Goal of the exercise :: In the records that follow, find the line with "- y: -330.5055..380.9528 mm"; from there, retype every line exactly through the line with "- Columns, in", which also belongs to the answer.

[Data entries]
◇ ◇ ◇ ◇ ◇

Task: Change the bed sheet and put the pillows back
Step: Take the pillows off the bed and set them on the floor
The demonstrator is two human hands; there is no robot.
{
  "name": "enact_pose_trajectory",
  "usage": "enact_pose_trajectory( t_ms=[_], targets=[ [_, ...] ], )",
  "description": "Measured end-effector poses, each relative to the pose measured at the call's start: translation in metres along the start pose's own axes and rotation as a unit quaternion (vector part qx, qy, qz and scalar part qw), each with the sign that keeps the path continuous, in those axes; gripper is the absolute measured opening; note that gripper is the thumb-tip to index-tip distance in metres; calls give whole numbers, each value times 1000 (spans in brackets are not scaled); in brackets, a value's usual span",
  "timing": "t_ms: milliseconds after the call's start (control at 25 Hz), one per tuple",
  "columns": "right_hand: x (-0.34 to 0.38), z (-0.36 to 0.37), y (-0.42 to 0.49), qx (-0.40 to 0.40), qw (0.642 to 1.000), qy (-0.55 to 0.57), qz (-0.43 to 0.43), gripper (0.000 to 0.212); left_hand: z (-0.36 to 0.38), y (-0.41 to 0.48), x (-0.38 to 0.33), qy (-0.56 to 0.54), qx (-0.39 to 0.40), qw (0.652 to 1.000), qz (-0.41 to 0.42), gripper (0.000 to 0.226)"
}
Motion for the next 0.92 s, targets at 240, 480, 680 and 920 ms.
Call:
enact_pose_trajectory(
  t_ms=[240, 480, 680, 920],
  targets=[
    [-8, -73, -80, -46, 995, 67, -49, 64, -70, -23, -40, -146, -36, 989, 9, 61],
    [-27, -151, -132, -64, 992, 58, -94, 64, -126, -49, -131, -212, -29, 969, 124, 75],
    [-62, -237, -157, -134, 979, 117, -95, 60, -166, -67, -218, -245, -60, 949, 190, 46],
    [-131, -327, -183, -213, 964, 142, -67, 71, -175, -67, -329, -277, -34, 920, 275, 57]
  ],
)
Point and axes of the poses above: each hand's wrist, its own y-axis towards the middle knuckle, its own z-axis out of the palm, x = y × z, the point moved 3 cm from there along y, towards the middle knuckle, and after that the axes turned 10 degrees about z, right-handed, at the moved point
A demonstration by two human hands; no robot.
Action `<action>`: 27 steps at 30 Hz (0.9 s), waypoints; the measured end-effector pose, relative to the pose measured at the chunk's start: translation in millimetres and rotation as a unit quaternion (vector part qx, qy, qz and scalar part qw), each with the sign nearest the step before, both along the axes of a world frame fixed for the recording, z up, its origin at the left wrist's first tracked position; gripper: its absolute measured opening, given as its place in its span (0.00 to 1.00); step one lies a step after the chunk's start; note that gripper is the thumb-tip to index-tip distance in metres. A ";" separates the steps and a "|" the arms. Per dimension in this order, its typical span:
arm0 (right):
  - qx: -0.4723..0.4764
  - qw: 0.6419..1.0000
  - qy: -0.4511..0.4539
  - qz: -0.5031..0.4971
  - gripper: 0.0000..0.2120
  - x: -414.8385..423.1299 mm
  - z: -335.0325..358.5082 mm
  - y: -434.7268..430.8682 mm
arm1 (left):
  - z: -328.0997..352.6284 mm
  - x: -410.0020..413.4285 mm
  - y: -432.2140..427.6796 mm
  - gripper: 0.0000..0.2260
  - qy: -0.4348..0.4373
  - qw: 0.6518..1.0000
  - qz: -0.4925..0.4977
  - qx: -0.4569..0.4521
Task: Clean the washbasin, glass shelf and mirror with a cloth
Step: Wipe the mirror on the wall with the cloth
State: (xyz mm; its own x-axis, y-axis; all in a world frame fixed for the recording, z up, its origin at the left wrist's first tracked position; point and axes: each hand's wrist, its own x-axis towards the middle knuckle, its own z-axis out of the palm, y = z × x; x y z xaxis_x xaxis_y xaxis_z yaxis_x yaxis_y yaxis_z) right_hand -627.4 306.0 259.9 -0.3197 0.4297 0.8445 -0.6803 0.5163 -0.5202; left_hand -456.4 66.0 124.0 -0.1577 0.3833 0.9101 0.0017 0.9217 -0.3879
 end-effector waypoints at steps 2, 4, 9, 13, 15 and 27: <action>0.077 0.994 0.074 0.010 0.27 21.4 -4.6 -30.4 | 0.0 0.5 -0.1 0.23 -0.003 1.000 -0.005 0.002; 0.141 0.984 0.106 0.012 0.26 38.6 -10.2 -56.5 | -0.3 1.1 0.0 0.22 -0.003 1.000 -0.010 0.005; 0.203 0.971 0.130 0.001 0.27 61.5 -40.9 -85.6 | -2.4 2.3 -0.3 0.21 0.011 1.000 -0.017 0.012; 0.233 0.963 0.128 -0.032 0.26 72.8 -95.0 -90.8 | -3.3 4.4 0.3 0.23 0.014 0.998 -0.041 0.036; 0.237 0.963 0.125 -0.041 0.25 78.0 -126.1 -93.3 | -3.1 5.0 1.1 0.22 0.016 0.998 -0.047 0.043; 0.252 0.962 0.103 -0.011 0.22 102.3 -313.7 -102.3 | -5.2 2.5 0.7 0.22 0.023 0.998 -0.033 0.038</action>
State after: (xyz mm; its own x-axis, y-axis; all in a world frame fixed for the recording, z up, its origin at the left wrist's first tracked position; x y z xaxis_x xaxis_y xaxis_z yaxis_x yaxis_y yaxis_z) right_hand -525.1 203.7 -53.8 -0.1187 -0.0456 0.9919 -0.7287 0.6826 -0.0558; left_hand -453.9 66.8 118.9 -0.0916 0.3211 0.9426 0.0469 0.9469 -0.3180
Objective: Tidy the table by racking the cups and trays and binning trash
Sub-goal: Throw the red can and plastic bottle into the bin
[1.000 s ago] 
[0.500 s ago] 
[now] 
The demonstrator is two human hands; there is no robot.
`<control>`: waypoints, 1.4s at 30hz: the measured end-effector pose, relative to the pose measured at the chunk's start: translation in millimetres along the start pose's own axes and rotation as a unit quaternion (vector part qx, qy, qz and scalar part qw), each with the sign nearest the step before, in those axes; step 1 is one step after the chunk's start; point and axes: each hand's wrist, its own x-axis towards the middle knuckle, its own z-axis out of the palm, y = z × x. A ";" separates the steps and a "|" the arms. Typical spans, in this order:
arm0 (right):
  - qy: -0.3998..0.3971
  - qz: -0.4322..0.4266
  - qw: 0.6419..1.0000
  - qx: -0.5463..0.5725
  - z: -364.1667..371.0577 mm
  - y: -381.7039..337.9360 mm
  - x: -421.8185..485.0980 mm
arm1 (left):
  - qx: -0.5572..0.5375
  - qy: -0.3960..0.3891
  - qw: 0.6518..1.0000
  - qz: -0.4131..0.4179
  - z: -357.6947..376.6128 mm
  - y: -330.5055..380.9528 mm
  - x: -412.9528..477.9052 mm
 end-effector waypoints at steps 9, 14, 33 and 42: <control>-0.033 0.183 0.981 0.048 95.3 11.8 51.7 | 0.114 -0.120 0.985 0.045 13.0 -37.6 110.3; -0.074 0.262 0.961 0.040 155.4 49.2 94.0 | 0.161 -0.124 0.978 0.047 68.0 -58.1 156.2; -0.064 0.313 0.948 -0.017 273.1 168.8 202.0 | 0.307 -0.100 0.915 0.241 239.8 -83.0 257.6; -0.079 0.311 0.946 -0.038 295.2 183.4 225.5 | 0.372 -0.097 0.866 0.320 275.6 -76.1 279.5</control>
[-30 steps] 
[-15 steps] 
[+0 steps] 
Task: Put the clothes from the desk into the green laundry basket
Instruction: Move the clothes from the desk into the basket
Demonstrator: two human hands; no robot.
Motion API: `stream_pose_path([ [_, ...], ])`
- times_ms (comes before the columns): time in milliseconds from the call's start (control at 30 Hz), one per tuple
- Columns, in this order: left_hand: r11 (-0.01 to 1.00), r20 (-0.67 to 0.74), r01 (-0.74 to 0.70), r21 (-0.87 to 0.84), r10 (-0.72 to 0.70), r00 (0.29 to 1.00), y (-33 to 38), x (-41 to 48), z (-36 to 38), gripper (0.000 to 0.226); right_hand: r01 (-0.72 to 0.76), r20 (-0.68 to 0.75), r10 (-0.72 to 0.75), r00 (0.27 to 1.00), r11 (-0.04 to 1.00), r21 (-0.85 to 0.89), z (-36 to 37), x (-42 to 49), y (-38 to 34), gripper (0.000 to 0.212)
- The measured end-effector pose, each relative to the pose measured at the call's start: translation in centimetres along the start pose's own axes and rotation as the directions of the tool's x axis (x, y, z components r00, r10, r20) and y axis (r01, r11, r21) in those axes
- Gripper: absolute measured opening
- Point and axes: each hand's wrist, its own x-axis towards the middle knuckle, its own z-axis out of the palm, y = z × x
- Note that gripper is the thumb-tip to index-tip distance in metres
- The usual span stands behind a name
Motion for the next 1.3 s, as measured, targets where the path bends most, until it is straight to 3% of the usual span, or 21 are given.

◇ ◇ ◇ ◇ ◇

Your response ::
  - y: -330.5055..380.9528 mm
  - x: -412.9528..477.9052 mm
 end-effector waypoints at steps 9, 14, 33 and 42: <control>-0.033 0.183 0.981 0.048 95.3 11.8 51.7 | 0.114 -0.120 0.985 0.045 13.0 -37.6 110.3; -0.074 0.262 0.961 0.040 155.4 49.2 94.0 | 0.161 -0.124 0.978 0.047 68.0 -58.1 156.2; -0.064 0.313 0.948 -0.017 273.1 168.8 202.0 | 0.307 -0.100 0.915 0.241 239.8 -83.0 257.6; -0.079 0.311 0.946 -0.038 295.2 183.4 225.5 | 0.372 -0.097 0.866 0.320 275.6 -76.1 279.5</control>
[-30 steps] 
[-15 steps] 
[+0 steps] 
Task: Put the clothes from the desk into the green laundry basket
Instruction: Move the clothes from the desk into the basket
Demonstrator: two human hands; no robot.
Motion API: `stream_pose_path([ [_, ...], ])`
- times_ms (comes before the columns): time in milliseconds from the call's start (control at 30 Hz), one per tuple
- Columns, in this order: left_hand: r11 (-0.01 to 1.00), r20 (-0.67 to 0.74), r01 (-0.74 to 0.70), r21 (-0.87 to 0.84), r10 (-0.72 to 0.70), r00 (0.29 to 1.00), y (-33 to 38), x (-41 to 48), z (-36 to 38), gripper (0.000 to 0.226); right_hand: r01 (-0.72 to 0.76), r20 (-0.68 to 0.75), r10 (-0.72 to 0.75), r00 (0.27 to 1.00), r11 (-0.04 to 1.00), r21 (-0.85 to 0.89), z (-36 to 37), x (-42 to 49), y (-38 to 34), gripper (0.000 to 0.212)

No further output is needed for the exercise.